Agreed. This is very much feeling like a library problem currently. It may be necessry to elevate to a CLR/Language problem. But it would be really necessary to demonstrate why existing library solutions are insufficient.

Note: CoreFx/asp.net was pretty involved in passing feedback along about the areas they needed help for perf. That's what led to all the ref/span/readonly stuff. I don't recall any feedback about this particular area. And they're def trying to make high-perf servers.

Korporal commented 5 years ago

The application is a .Net to .Net messaging platform. Because of this instances can be serialized (basically) as a memcpy, the performance of this is outstanding (as I mentioned one benchmark sees 1,000,000 instances per second on a i7 3960 core, these are small messages but did contain a few of these fixed length strings.

Other forms of serialization do not achieve these levels.

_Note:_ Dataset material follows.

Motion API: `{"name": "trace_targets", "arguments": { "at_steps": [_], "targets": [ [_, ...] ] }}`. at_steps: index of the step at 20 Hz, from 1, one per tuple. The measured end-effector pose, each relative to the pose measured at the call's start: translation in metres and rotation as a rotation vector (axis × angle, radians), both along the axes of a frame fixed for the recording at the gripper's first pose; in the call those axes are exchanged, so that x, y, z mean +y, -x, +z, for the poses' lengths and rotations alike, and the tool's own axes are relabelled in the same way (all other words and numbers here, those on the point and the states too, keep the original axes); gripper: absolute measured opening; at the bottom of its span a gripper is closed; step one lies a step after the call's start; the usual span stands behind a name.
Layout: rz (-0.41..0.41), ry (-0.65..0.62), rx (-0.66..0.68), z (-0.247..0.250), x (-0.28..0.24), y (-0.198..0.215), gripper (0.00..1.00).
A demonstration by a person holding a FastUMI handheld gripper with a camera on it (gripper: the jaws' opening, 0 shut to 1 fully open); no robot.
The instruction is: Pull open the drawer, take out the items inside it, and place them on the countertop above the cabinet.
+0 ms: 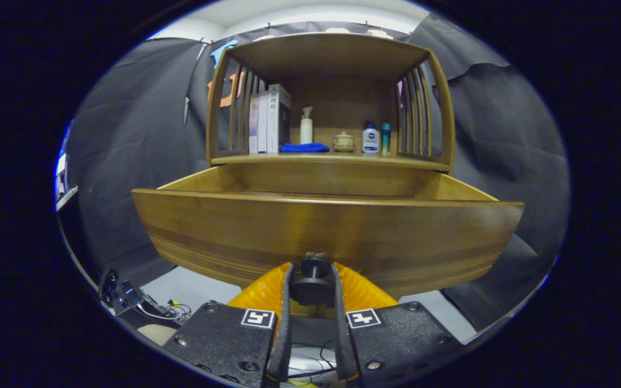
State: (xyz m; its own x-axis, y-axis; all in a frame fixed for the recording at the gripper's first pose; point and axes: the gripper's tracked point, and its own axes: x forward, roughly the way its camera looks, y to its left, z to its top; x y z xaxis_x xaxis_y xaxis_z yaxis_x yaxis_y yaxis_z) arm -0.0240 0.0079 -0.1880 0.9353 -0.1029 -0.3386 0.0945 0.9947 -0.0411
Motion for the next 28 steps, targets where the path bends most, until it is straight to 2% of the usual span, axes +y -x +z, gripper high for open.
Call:
{"name": "trace_targets", "arguments": {
  "at_steps": [3,6,11,12,14,15,16,18,23,26,28],
  "targets": [
    [-0.014,-0.017,0.099,-0.006,-0.002,-0.001,0.36],
    [0.037,-0.067,0.213,0.001,0.005,0.013,0.54],
    [0.150,-0.149,0.244,0.060,0.020,0.029,0.70],
    [0.170,-0.148,0.242,0.074,0.023,0.027,0.79],
    [0.207,-0.139,0.237,0.098,0.029,0.016,0.80],
    [0.196,-0.131,0.253,0.104,0.026,0.008,0.82],
    [0.196,-0.135,0.258,0.109,0.026,-0.002,0.88],
    [0.184,-0.146,0.292,0.114,0.027,-0.026,0.89],
    [0.115,-0.182,0.560,0.078,0.017,-0.069,0.89],
    [0.008,-0.196,0.693,0.059,-0.002,-0.084,0.89],
    [-0.031,-0.184,0.789,0.042,-0.010,-0.090,0.89]
  ]
}}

  1. Can you give numbers on what the values would be here with a normal string?
  2. can you provide a small, but somewhat realistic example program? i.e. i don't want a total micro-benchmark. but i would lke to see something showing an expected usage pattern, with normal incoming data, and how this would be different.

Thanks!

  1. I could spend time doing that but as soon as the object's fields contain reference types one must use an alternative serialization method and even protocol buffers do not come close.

  2. Not sure exactly what you're seeking here, you mean what the user would write? or what the underlying architecture looks like?

At the outermost level an app developer creates an instance of MessageChannelthat providse sync/async way to send/recv data. For example SendMessage(sync) takes a Messageinstance (that is a user class derived from Message).

The base message class contains a lot of low level mechanisms that enable us to get the address and size of the object's field block and then "memcpy" it to a byte[] the rest you can probably envisage).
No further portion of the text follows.